The Missile Defense Agency has awarded Lockheed Martin a contract to install the Navy’s Aegis Ashore Missile Defense System (AAMDS) at the service’s second land-based site in Europe.

The Aug. 9 contract, valued at $36.4 million, calls for Lockheed Martin Mission Systems and Training to install, integrate and test the Aegis Ashore system in a deckhouse and deckhouse support building at the AAMDS site being built in Redzikowo, Poland. Many of the system components currently are under production. The work is expected to be completed by December 2018.
Ground was broken May 13 for the site — which will become a Naval Support Activity and the second AAMDS — the day after the first site, the Naval Support Facility Deveselu, Romania, received its operational certification and formally was declared operational.

The AAMDS site being built in Poland is Phase III of the Phased Adaptive Approach initiative to provide an umbrella of missile defense for Europe. It will feature Aegis BMD 5.1 software and the Raytheon-built Standard Missile-3 (SM-3) Block 1B and IIA missiles.
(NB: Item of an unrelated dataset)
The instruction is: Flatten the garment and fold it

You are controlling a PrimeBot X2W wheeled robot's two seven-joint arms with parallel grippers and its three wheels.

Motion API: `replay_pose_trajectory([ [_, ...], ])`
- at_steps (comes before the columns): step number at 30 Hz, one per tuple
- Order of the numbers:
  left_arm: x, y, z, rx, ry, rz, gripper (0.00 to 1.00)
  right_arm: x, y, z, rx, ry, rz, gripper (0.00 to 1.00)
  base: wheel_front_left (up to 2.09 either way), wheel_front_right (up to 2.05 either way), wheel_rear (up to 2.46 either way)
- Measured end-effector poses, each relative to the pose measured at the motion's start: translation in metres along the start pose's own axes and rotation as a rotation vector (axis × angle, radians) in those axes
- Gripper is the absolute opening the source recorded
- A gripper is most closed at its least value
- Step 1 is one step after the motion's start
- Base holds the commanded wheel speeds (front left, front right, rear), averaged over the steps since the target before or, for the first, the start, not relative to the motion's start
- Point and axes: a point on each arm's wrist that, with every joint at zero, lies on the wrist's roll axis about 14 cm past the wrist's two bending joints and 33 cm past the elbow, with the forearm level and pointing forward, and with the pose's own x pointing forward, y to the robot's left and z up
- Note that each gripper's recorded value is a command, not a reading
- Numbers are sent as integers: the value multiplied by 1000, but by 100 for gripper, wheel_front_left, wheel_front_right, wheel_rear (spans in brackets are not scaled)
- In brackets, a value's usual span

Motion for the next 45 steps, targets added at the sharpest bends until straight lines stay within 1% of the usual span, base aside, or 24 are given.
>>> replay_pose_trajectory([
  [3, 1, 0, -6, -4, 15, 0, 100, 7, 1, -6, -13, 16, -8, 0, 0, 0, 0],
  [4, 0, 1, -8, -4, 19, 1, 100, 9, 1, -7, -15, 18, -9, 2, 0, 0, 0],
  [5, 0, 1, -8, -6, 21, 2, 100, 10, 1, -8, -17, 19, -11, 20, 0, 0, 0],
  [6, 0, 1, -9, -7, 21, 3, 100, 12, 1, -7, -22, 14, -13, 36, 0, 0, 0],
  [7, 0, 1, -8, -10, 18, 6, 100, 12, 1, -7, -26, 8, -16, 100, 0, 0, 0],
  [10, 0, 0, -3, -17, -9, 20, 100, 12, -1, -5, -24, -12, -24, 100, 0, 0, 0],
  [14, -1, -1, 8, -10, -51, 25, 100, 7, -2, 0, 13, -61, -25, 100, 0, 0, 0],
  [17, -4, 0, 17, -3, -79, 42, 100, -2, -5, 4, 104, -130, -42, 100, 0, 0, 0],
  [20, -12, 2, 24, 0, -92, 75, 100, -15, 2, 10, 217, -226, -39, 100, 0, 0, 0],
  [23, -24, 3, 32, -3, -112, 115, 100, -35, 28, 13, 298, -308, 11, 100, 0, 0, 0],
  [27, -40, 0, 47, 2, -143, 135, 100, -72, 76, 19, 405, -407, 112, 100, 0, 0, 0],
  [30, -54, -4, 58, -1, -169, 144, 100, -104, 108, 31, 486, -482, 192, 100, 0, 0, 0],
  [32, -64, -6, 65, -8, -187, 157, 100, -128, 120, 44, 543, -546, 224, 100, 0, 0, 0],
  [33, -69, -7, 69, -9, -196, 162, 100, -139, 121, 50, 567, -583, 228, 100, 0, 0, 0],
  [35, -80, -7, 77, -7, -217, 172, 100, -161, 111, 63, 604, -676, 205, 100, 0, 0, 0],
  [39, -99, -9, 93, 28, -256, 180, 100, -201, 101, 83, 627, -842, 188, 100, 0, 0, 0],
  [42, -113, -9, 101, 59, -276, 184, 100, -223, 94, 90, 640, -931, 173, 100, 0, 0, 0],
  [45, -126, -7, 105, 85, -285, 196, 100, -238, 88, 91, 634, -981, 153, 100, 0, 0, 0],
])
The site in Romania, which is Phase II, features Aegis BMD 5.0 software and is armed with SM-3 Block IB missiles.

The Aegis Ashore structures are equipped with the same phased-array SPY-1 radars and Aegis Combat Systems as are installed on many of the Navy’s guided-missile destroyers.

“We’re working alongside our Missile Defense Agency and U.S. Navy partners so Sailors who protect the U.S. and its allies have the most advanced defense system available to address evolving ballistic missile threats,” Brendan Scanlon, director, Lockheed Martin Aegis Ashore programs, said in an Aug. 10 release. “We are proud to extend the shield of Aegis to another site ashore.”

Phase 1 of the Phased Adaptive Approach was the deployment of four Arleigh Burke-class guided-missile destroyers to Rota, Spain, for rotational patrols in the Mediterranean. These ships also are capable of anti-submarine, anti-surface and anti-air warfare missions.

Lockheed Martin “is building on the lessons learned from the successes of Aegis Ashore,” a company spokeswoman said in the release. “For example, Lockheed Martin is partnering with the Navy to look for ways to complete modernizations faster in the future and build the ships with modernization in mind at the time of construction. This would ultimately reduce the time a ship is out of service for modernization.”